4On July 29, 2015, the applicant filed a Request for Reconsideration of the Decision.
RECONSIDERATION REQUEST
5The Request for Reconsideration states the Tribunal should reconsider its Decision for the following reasons:
It fails to consider the assertion in the Application that the allegation against the applicant and her brother, the N5 and the subsequent Response made her feel like an oddity or people who should be excluded from mainstream society;
It is in conflict with Freitag v. Penetanguishene (Town), 2013 HRTO 893 which found that the applicant’s evidence that he experiences a sense of exclusion because of a religious observance, to which he does not adhere, which takes place at the opening of council meeting is sufficient to establish adverse treatment on the basis of creed;
The applicant disputes a statement attributed to her contained in the respondent’s April 4, 2014 Response to an earlier application filed by the applicant. The statement in question indicates that the applicant and her brother told a police officer employed by the respondent on December 13, 2012 that “they tap on the floor to communicate with people who live underground”. The application alleges that the statement made by the respondent’s employee constitutes discrimination on the basis of creed. She suggests that as there are facts in dispute and as this application is at a summary hearing stage, it should not be dismissed simply because the respondent has an alternate version of events; and
The Decision’s finding that the respondent does not perceive the applicant to be a member of the Spiritualist Church is based upon the respondent’s explanation of the events which are in dispute and was made without considering the question of discrimination in the totality of evidence.

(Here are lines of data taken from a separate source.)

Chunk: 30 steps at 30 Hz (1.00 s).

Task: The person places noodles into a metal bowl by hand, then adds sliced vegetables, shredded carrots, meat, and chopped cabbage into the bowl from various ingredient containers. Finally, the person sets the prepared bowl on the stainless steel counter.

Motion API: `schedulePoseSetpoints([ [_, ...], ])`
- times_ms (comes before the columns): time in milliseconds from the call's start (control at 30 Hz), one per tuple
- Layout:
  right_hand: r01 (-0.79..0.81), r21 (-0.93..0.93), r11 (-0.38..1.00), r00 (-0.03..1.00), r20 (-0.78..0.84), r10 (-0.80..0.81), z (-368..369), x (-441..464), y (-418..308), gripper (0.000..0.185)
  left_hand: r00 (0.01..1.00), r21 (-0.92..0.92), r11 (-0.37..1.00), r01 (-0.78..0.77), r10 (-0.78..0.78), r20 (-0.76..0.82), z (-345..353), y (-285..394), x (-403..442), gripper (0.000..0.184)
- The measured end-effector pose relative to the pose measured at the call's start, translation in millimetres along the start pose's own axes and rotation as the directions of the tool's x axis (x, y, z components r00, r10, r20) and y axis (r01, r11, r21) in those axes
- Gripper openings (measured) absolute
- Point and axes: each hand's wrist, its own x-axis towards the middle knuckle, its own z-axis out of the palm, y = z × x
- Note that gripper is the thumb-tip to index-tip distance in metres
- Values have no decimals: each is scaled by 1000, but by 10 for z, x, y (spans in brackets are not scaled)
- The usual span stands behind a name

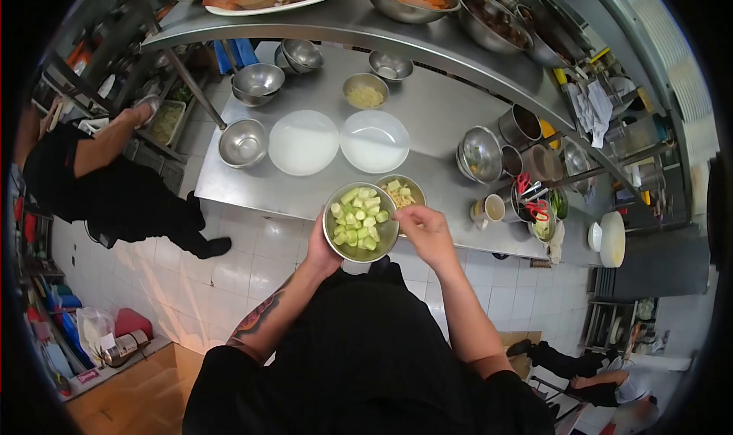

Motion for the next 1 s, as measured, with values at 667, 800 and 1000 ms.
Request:
schedulePoseSetpoints([
  [667, 206, -737, 643, 965, 261, -10, 243, 223, 542, 46, 990, 81, 993, 86, -76, -116, -325, -271, -123, 62],
  [800, 166, -788, 593, 941, 306, 143, 237, 250, 584, 45, 976, 114, 979, 168, -149, -157, -406, -318, -211, 64],
  [1000, 90, -809, 580, 899, 317, 302, 164, 252, 483, 44, 974, 55, 978, 203, -195, -114, -517, -382, -166, 66],
])
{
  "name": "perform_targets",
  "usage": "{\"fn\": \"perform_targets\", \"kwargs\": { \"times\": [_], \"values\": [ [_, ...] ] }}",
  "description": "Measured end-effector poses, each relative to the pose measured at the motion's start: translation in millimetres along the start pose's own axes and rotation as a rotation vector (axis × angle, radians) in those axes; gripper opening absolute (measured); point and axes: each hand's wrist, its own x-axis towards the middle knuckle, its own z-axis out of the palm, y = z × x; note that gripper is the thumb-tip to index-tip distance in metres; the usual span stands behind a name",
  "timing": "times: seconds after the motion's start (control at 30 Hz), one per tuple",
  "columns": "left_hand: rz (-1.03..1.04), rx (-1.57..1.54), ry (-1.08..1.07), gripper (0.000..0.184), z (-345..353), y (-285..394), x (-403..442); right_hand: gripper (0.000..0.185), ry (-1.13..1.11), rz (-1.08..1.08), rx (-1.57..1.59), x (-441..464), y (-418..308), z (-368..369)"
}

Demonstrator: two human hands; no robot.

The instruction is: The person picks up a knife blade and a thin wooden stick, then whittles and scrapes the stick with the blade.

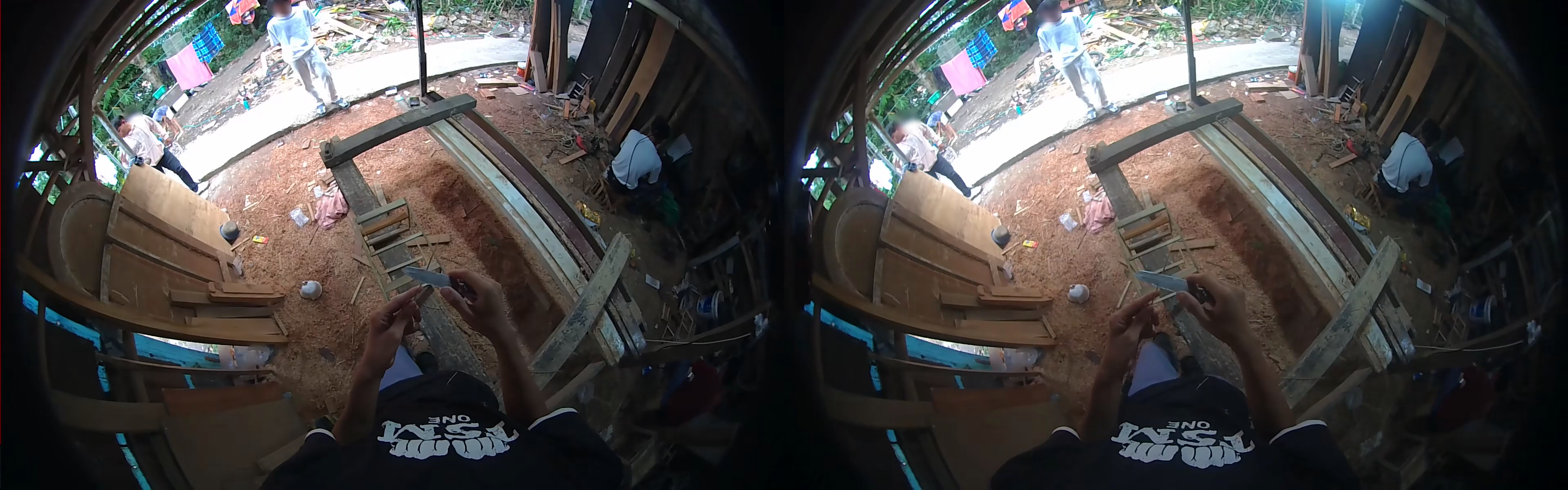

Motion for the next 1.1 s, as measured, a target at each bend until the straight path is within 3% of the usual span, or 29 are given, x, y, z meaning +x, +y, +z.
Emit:
{"fn": "perform_targets", "kwargs": {
  "times": [0.2,0.53,0.83,0.93,1.1],
  "values": [
    [-0.010,-0.005,-0.020,0.033,-2,4,-1,0.034,-0.101,-0.032,0.029,-3,-13,6],
    [-0.080,-0.181,-0.070,0.037,-6,0,-8,0.039,-0.104,-0.329,0.064,1,-12,11],
    [-0.166,-0.155,-0.114,0.036,-9,6,-11,0.035,-0.055,-0.347,0.009,3,-2,3],
    [-0.171,-0.179,-0.139,0.035,-7,13,-15,0.033,0.111,-0.215,-0.089,14,17,-13],
    [-0.198,-0.229,-0.103,0.041,0,7,-15,0.032,-0.053,-0.448,-0.006,9,-1,0]
  ]
}}
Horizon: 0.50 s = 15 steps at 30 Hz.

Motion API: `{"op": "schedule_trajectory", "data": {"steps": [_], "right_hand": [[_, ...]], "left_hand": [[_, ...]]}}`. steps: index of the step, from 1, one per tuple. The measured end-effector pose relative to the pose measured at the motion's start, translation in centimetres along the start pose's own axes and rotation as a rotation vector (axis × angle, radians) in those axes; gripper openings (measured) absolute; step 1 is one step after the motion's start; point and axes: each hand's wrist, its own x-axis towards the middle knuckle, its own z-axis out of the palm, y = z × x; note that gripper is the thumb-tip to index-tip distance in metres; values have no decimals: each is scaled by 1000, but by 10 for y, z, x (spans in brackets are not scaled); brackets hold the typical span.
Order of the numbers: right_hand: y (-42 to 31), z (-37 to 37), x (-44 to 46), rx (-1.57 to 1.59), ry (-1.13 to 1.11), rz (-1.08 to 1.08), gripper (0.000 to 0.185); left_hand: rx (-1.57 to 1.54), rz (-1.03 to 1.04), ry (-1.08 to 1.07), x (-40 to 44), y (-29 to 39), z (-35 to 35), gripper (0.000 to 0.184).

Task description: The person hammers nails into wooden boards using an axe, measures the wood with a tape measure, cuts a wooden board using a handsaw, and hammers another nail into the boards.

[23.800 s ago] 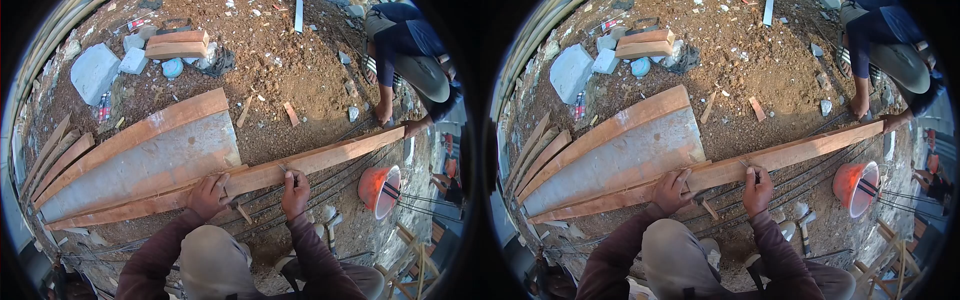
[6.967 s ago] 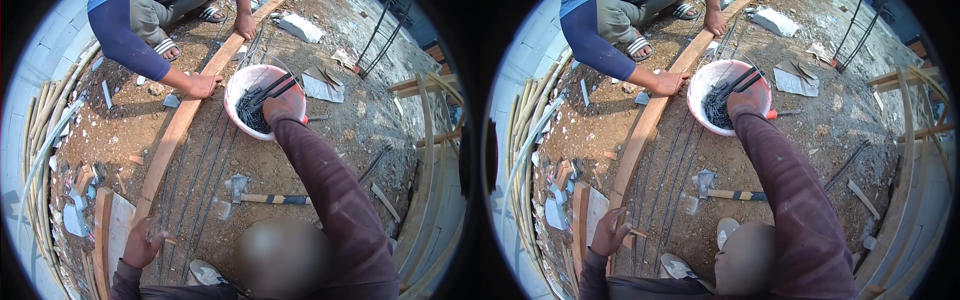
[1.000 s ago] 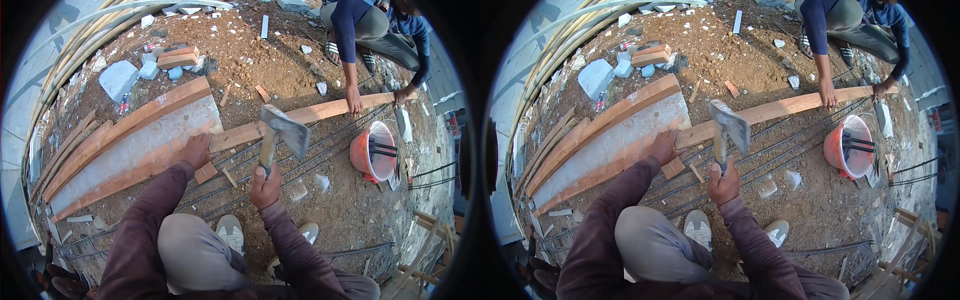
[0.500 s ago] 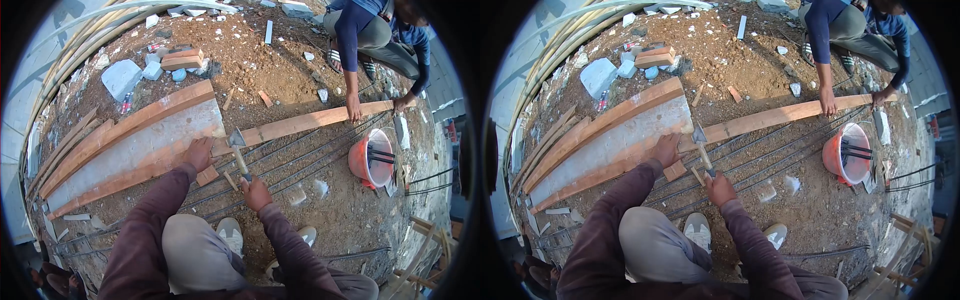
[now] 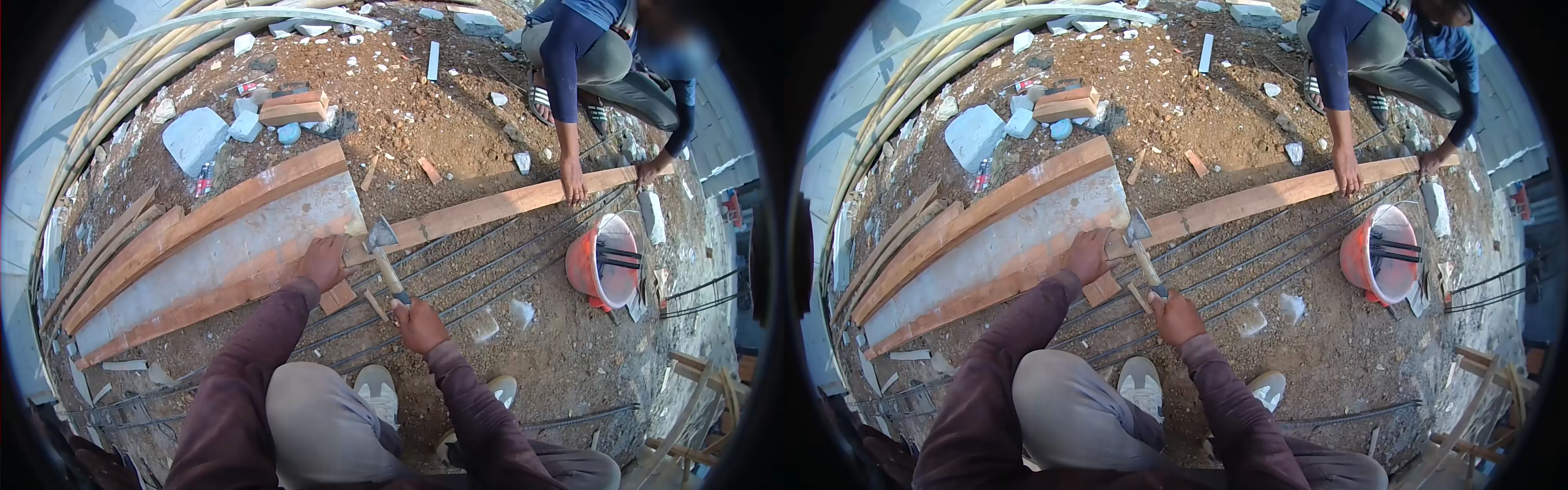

6Therefore, according to the applicant, the Decision does not correctly apply legal principles and there are factors that outweigh the public interest in the finality of the Tribunal’s Decision.
DECISION
7Under section 45.7 of the Code, the Tribunal may, at the request of a party or on its own initiative, reconsider its decisions in accordance with Tribunal’s Rules.
45.7(1) Any party to a proceeding before the Tribunal may request that the Tribunal reconsider its decision in accordance with the Tribunal rules.
(2) Upon request under subsection (1) or on its own motion, the Tribunal may reconsider its decision in accordance with its rules.
8The Tribunal has issued Rules governing such requests as well as a Practice Direction to provide guidance to the community on the Tribunal’s exercise of its reconsideration powers (Practice Direction on Reconsideration, January 2008 last amended April 2014). Most relevant to this Decision is Rule 26 which states:
26.1 Any party may request reconsideration of a final decision of the Tribunal within (thirty) 30 days of the date of the decision
26.5. A Request for Reconsideration will not be granted unless the Tribunal is satisfied that
(a) there are new facts or evidence that could potentially be determinative of the case and that could not reasonably have been obtained earlier; or
(b) the party seeking reconsideration was entitled to but, through no fault of its own, did not receive notice of the proceeding or a hearing; or
(c) the decision or order which is the subject of the reconsideration request is in conflict with established jurisprudence or Tribunal procedure and the proposed reconsideration involves a matter of general or public importance; or
(d) other factors exist that, in the opinion of the Tribunal, outweigh the public interest in the finality of Tribunal decisions.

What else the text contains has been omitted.